Jenn Salib Huber: 10:40
So you're diagnosed and, um, you know, they start to treat things. How did that change? How did that? What happened next?\
Hormonal Changes and Mental Health: Coping with Mood Shifts in Early Menopause
Sarah Dosanjh: 10:51
Well, one thing I just want to comment on as well around the hormones is I think that my hormones, changing as much as they did in such a short space of time, really changed my personality really changed my personality.
Sarah Dosanjh: 11:06
I remember people started talking about me as they called me nice. I know this sounds crazy, it wasn't. I wasn't nice before. I remember people telling me how calm I seemed and I was always someone who had a lot of energy. I was the one that you know. Everyone wants to go to bed at 3am and I'm like, no, we don't need sleep, and I'd be up at nine o'clock no-transcript. But at the same time it was almost like I sometimes joke it's a little bit like when you have an animal and you get the animal neutered and it kind of like it's like curbs something in their hyperactivity.
So there was that. I don't. I look back at who I was before my hormones changed and I can't imagine being a therapist. That version of myself I think it made me more empathic. Just to suffering in general.

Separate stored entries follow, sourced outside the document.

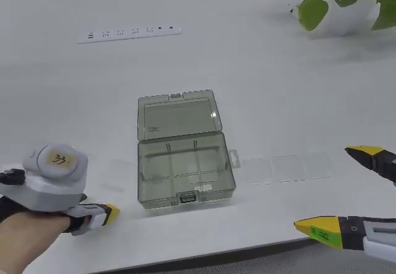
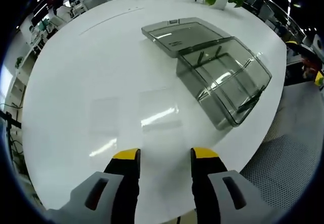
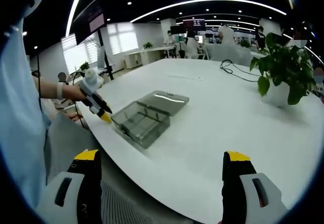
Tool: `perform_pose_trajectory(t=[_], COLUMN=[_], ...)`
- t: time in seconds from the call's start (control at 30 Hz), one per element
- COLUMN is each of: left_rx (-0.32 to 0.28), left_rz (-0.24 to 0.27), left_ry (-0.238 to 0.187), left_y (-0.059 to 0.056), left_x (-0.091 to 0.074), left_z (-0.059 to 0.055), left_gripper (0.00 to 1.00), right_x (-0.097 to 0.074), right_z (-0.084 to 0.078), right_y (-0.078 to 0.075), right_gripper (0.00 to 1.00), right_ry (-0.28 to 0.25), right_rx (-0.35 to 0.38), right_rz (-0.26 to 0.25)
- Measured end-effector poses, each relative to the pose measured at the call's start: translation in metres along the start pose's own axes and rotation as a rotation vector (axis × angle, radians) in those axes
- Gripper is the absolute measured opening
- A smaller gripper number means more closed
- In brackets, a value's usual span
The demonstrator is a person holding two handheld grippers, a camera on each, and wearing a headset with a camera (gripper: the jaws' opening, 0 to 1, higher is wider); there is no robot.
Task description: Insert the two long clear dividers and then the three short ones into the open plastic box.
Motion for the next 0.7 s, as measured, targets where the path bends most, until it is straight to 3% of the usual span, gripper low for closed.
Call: perform_pose_trajectory(t=[0.33, 0.7], left_rx=[0.029, -0.009], left_rz=[0.025, 0.027], left_ry=[0.03, 0.024], left_y=[-0.0046, -0.0028], left_x=[0.0028, 0.0005], left_z=[0.0034, 0.0048], left_gripper=[0.35, 0.31], right_x=[0.0031, 0.0055], right_z=[0.0005, 0.0017], right_y=[0.0007, 0.0031], right_gripper=[1.0, 1.0], right_ry=[-0.002, 0.002], right_rx=[0.003, -0.004], right_rz=[0.006, 0.018])
Point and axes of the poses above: the centre of the closed fingertips' face, and the gripper's own axes: x roughly forward along the fingers, y roughly to its left, z roughly out of its top, the point moved 4 cm from there along -x, roughly backward along the fingers, and after that the axes turned 1 degree about x, right-handed, at the moved point
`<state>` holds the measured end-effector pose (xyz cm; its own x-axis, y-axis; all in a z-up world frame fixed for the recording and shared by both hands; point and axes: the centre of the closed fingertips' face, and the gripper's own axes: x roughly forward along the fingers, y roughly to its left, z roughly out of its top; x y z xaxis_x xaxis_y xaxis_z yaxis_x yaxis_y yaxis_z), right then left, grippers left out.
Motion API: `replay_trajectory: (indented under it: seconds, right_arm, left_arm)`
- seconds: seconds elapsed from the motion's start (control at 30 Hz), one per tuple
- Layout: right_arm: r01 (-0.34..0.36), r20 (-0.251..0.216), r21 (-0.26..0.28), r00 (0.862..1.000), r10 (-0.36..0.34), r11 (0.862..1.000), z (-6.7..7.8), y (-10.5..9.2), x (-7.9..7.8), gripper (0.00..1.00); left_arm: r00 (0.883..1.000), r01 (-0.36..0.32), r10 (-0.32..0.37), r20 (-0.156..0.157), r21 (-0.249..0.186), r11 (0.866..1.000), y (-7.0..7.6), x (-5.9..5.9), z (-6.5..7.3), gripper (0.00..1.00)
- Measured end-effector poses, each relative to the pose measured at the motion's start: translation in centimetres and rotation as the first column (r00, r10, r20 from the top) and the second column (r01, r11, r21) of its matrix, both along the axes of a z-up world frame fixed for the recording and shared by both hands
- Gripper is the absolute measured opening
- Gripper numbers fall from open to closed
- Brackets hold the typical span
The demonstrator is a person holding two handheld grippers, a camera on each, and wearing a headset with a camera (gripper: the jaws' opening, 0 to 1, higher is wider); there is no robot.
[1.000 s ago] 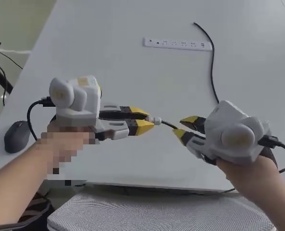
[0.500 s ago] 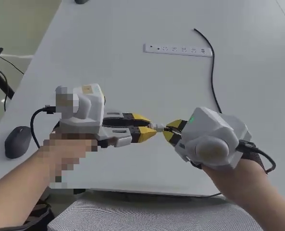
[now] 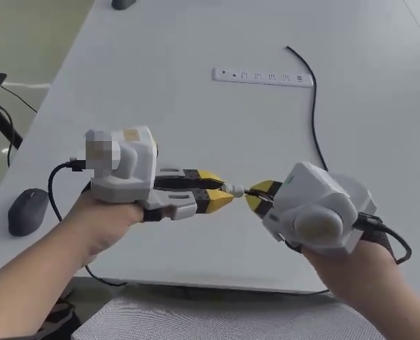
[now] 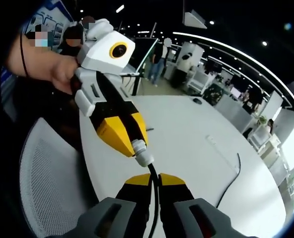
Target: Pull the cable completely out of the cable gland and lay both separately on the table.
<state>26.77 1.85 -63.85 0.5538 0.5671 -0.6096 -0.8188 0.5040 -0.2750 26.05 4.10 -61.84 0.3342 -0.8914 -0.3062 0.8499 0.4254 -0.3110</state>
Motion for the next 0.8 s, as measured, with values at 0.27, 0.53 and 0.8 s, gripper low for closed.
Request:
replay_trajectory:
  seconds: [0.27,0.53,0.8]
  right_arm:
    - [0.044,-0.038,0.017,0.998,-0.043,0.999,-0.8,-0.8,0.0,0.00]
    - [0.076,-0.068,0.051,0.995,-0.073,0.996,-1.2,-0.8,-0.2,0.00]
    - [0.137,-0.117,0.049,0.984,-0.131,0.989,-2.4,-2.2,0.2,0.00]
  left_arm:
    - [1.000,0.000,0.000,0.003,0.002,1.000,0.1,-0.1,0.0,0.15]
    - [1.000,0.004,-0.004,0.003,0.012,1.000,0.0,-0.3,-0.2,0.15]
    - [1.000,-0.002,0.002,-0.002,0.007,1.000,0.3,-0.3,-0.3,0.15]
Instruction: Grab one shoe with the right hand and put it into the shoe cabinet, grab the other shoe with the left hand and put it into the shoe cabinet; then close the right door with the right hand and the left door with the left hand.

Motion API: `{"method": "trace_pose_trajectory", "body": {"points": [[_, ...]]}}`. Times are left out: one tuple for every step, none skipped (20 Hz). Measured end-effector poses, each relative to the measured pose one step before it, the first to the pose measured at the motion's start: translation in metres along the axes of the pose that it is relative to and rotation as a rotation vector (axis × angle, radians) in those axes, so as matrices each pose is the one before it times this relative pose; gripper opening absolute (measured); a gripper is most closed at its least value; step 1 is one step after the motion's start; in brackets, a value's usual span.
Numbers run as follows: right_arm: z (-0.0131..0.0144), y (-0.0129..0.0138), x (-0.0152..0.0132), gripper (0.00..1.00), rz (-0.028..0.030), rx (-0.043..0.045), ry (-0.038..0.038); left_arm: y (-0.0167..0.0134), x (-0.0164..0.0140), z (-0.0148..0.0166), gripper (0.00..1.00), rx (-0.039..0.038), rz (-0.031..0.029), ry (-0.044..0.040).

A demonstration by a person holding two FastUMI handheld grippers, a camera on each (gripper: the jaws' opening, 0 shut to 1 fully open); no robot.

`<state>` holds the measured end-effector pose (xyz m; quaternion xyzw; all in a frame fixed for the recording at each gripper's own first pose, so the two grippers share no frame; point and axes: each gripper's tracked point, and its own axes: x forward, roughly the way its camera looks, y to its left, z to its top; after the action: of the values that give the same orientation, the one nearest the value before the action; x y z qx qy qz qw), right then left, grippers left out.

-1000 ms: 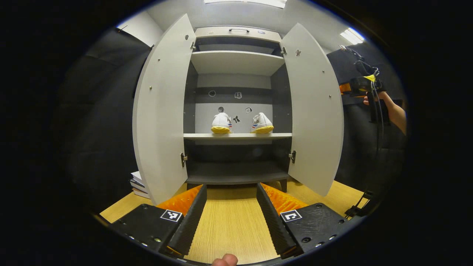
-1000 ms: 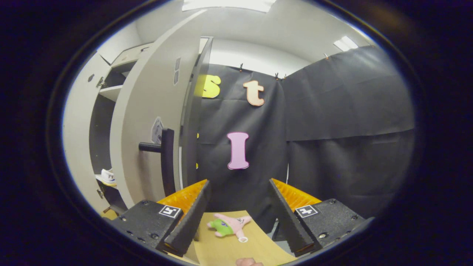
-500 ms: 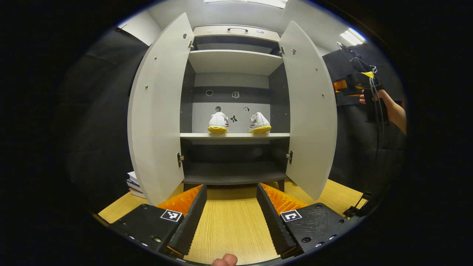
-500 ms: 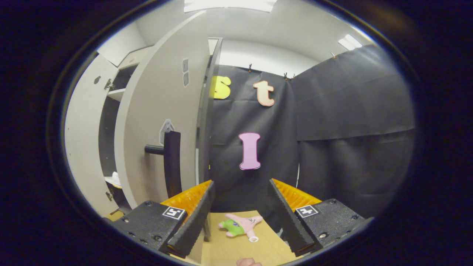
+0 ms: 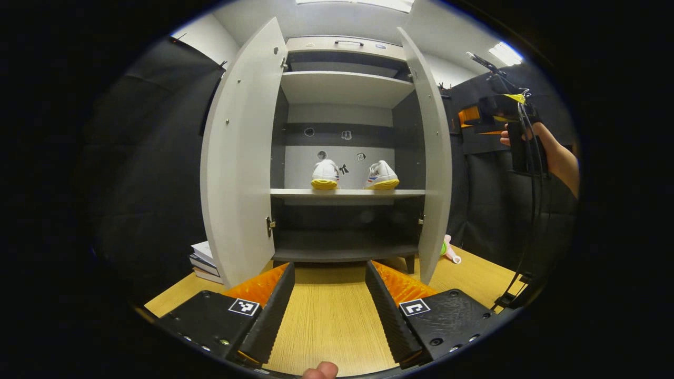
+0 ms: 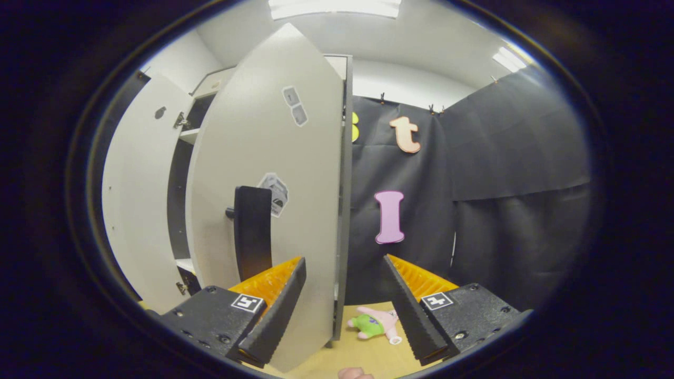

Going through something like that, I think, changes you anyway.
Jenn Salib Huber: 12:01
For sure, and I think that that's actually really interesting because when we talk about you know, if you Google or if you're on social media, all you'll see is a long list of terrible, awful things that happen in menopause and all the things that you should dread, and you know life is going to be terrible and all that kind of stuff.
Jenn Salib Huber: 12:20
But I have said and will continue to say that I love being postmenopausal and one of the reasons is that I also feel like there have been many benefits to my mental and emotional health by not having this cyclical roller coaster of hormones and the subsequent changes and likely neurotransmitter levels and all that kind of stuff. So in terms of like my mental and emotional health, post-menopause has been the best three years of my life and I think we need to talk about that more because hormones can have lots of positive benefits. And you know the saying you know you'll miss estrogen when she's gone. I don't really miss her that much because she wasn't always great for me all the time, so that's really interesting that you noticed that too.
Sarah Dosanjh: 13:13
Yeah, I think not that I don't like who I was before, but I think as I've grown and changed and my priorities in life have changed because of this, because I was all about up until this happened, you know, for me life was about working hard and partying hard and I was having a great time, but I wasn't really thinking about anybody else and I don't know how meaningful my connections were, were. I had great friends and people I'm still friends with today, but I would say a lot of the friendships that I have now that I've made kind of post, this experience have been some of the most satisfying friendships in my life.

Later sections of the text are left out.